Much has been said about how COVID-19 has disrupted the academic year of traditional colleges. These students are now learning from home and using technology to continue their education. J. Lyle Bootman, who for nearly 30 years as dean of the University of Arizona College of Pharmacy, wants people to consider the plight of medical school students. Mr. Bootman was a faculty member with The University of Arizona for 40 years and as such, was closely involved with the efforts of students looking to break into fulfilling medical careers. The quality of education that medical students receive should be of interest to the general public; it is these individuals who go on to be doctors, pharmacists, nurses, and technicians who may one day treat them.
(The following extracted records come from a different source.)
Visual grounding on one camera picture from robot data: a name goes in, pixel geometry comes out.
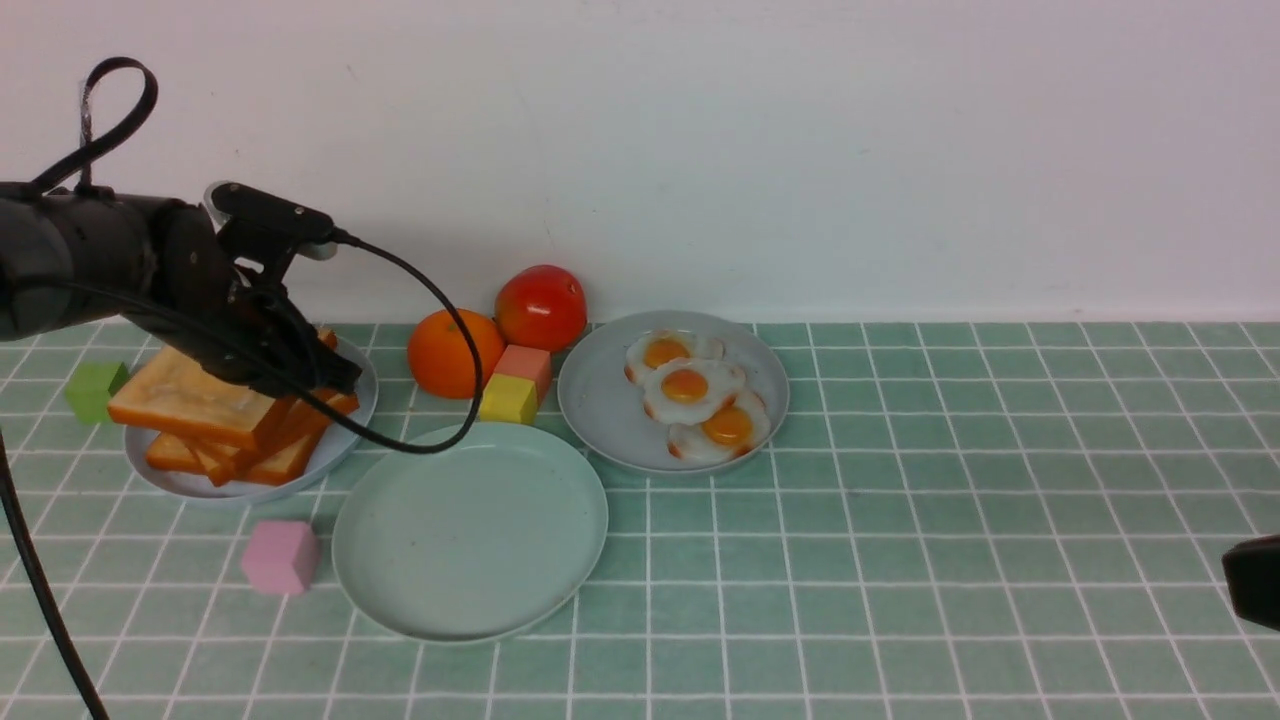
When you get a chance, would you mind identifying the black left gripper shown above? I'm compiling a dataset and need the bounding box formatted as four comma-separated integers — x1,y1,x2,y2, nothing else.
124,205,364,395

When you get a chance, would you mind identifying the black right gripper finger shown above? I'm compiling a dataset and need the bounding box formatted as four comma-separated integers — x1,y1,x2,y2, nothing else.
1222,536,1280,632

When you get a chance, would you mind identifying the toast slice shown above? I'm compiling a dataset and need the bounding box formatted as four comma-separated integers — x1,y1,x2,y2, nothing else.
108,346,296,450
183,400,332,468
183,400,332,487
143,430,325,487

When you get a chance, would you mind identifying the fried egg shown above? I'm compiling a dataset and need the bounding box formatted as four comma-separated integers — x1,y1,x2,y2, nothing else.
667,389,773,465
643,357,748,425
623,329,724,386

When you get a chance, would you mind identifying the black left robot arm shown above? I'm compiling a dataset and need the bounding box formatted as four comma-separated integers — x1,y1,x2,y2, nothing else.
1,182,362,397

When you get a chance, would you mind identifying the grey plate with bread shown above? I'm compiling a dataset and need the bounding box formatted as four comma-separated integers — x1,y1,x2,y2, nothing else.
124,337,380,503

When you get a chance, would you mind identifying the orange fruit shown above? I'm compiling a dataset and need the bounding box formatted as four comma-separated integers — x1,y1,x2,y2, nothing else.
407,307,506,400

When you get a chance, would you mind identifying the yellow wooden cube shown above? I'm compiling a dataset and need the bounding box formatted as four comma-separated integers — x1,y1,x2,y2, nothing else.
477,372,540,425

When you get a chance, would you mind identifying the pink wooden cube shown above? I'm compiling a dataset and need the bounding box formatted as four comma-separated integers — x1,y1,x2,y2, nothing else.
241,519,320,596

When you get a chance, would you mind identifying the salmon wooden cube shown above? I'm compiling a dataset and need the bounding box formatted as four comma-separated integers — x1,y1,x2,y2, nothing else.
494,345,552,405

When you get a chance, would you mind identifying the red apple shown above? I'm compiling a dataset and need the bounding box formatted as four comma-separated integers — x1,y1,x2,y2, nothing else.
494,264,588,354

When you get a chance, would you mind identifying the light green empty plate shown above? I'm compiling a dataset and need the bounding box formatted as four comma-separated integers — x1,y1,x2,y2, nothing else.
330,423,609,646

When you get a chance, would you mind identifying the green wooden cube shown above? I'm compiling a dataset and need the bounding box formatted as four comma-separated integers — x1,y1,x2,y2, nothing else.
63,361,131,425

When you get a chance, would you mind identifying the grey plate with eggs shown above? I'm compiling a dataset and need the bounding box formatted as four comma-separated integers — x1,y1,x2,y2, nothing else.
558,310,791,477

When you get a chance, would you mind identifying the green checkered tablecloth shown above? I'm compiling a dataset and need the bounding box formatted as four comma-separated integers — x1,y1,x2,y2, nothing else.
1,322,1279,719

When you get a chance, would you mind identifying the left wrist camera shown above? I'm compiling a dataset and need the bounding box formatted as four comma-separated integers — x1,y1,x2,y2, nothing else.
204,181,338,263
In an April 2020 article from the American Medical Association, we hear from a number of medical schools that are still accepting applicants and conducting interviews. The Ohio University Heritage College of Osteopathic Medicine, for example, is using Zoom and GoToMeeting to arrange online interviews. Moreover, the admissions dean at the Ohio school tells prospects to “prepare as if it were in person, which means dress for success.” To those who move forward, a hurdle soon appears and that’s a pause on the 2021 medical school application cycle. J. Lyle Bootman, who received his pharmacy education at The University of Arizona and his doctorate at The University of Minnesota, knows the bond that students develop with the schools that accept them. It is highly unfortunate that the future has been put on hold, but Mr. Bootman wants these students to know that things will return to normal eventually.
The pain extends to current medical school students who, according to the AMA, are seeing volunteer and “shadow” opportunities dry up. Social distancing has obviously affected those roles and to those who worry about how it will reflect on their pre-med transcripts, an associate dean of admissions of a college in Utah says “everyone is in the same boat … This pandemic is an international crisis. We are all going through it together. So future students, your application is going to be impacted like everyone else’s.” This shared sacrifice is something that admissions departments around the country need to take into account in the coming years. When J. Lyle Bootman was senior vice president of health sciences for Arizona Health Sciences Center, four health colleges and a medical center were under his guidance. This level of decision-making showed Mr. Bootman the wide-ranging impact that each and every choice brings. In the future when all is well again, he hopes that medical school students are able to fully immerse themselves in the training that sets them up for success.